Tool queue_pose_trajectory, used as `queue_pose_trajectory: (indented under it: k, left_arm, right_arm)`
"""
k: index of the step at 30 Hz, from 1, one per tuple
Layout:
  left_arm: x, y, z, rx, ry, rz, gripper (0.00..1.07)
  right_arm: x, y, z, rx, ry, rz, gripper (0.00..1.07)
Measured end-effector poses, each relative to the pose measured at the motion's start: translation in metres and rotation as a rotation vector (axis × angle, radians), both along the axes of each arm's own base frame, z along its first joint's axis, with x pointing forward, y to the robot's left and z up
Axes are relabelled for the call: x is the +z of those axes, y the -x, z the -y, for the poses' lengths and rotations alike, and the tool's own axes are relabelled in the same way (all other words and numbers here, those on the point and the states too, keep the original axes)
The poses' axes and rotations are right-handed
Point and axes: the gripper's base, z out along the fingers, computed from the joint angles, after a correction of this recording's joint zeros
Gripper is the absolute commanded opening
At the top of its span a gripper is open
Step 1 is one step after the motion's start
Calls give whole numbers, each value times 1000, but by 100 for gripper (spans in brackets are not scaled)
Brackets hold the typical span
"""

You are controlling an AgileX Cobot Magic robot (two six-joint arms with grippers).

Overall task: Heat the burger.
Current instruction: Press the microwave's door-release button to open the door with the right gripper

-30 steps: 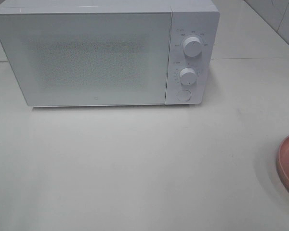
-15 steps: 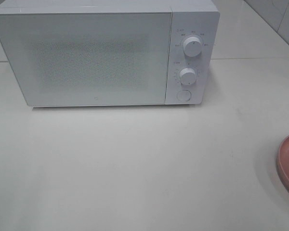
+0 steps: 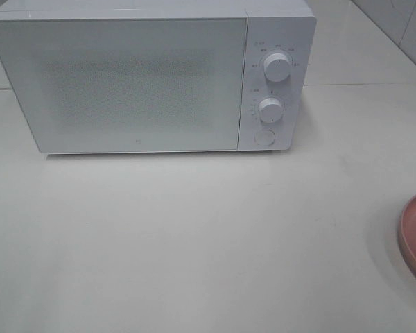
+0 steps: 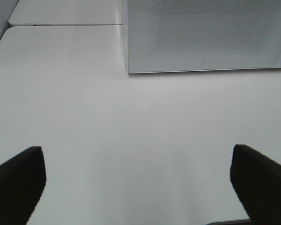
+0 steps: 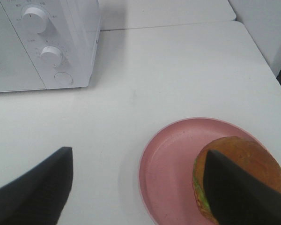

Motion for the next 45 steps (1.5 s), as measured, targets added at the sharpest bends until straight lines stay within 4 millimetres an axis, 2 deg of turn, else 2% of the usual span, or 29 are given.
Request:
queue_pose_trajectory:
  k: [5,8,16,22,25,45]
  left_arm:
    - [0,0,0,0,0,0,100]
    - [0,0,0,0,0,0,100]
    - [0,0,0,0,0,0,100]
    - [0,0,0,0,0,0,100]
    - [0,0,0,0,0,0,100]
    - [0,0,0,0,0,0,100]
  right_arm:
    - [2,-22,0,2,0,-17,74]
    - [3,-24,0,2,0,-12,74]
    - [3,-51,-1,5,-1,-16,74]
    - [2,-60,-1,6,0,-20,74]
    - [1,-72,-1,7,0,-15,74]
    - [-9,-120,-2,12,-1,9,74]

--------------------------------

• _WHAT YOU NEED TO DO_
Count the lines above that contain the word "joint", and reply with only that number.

• _ANSWER_
3